Mitchell expresses skepticism that "it’s all about the bits and just the bits." There is something going on in the human brain, and these processes are not hidden from us. I agree that it’s actually not exactly bits because what we’ve already learned is that the brain uses digitally controlled analog methods. We know that analog methods can be emulated by digital methods but there are engineering reasons to prefer analog techniques because they are more efficient by several orders of magnitude. However, the work of Cal Tech Professor Carver Mead and others have shown that we can use this approach in our machines. Again, this is different from today’s computers, but will be, I believe, an important future trend.

However, I think Mitchell’s primary point here is not to distinguish analog and digital computing methods, but to make reference to some other kind of "stuff" that we inherently can’t recreate in a machine. I believe, however, that the scale of the human nervous system (and, yes, the endocrine system, although as I said this adds little additional complexity) is sufficient to explain the complexity and subtlety of our behavior.

I think the most compelling argument that Mitchell offers is his insight that most experience is not book learning. I agree, but point out that one of the primary purposes of nonbiological intelligence is to interact with us humans. So embodied AI’s will have plenty of opportunity to learn from direct interaction with their human progenitors, as well as to observe a massive quantity of other full immersion human interaction available over the web.

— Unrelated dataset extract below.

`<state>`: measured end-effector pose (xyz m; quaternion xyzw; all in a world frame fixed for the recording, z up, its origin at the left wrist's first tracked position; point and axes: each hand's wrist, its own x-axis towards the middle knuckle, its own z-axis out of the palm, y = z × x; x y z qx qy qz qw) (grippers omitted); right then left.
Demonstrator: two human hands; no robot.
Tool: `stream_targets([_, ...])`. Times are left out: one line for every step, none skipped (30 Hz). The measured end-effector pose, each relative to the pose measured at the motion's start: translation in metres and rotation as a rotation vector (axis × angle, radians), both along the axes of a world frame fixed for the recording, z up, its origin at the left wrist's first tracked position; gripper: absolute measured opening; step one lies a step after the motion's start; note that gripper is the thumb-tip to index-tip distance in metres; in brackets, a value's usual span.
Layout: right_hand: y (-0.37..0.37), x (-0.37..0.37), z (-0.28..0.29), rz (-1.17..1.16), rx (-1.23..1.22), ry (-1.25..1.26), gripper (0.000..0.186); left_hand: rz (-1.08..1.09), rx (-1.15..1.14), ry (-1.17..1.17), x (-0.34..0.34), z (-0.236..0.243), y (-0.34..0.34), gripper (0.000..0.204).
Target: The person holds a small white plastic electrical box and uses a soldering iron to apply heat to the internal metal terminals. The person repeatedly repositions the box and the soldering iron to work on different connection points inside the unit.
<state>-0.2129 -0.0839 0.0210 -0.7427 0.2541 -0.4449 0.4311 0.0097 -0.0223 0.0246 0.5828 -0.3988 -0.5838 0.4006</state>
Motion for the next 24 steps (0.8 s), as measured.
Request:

Now it’s true that AI’s will have a different history from humans, and that does represent an additional challenge to their passing the Turing test. As I pointed out in my statement, it’s harder (even for humans) to successfully defend a fictional history than a real one. So an AI will actually need to surpass native human intelligence in order to pass for a human in a valid Turing test. And that’s what I’m betting on.

I can imagine Mitchell saying to himself as he reads this "But does Ray really appreciate the extraordinary depth of human intellect and emotion?" I believe that I do and think that Mitchell has done an excellent job of articulating this perspective. I would put the question back and ask whether Mitchell really appreciates the extraordinary power and depth of the technology that lies ahead, which will be billions of times more powerful and complex than what we have today?

On that note, I would end by emphasizing the accelerating pace of progress in all of these information-based technologies. The power of these technologies is doubling every year, and the paradigm shift rate is doubling every decade, so the next thirty years will be like 140 years at today’s rate of progress. And the past 140 years was comparable to only about 30 years of progress at today’s rate of progress because we’ve been accelerating up to this point. If one really absorbs the implications of what I call the law of accelerating returns, then it becomes apparent that over the next three decades (well, 28 years to be exact when Mitchell and I sit down to compare notes), we will see astonishing levels of technological progress.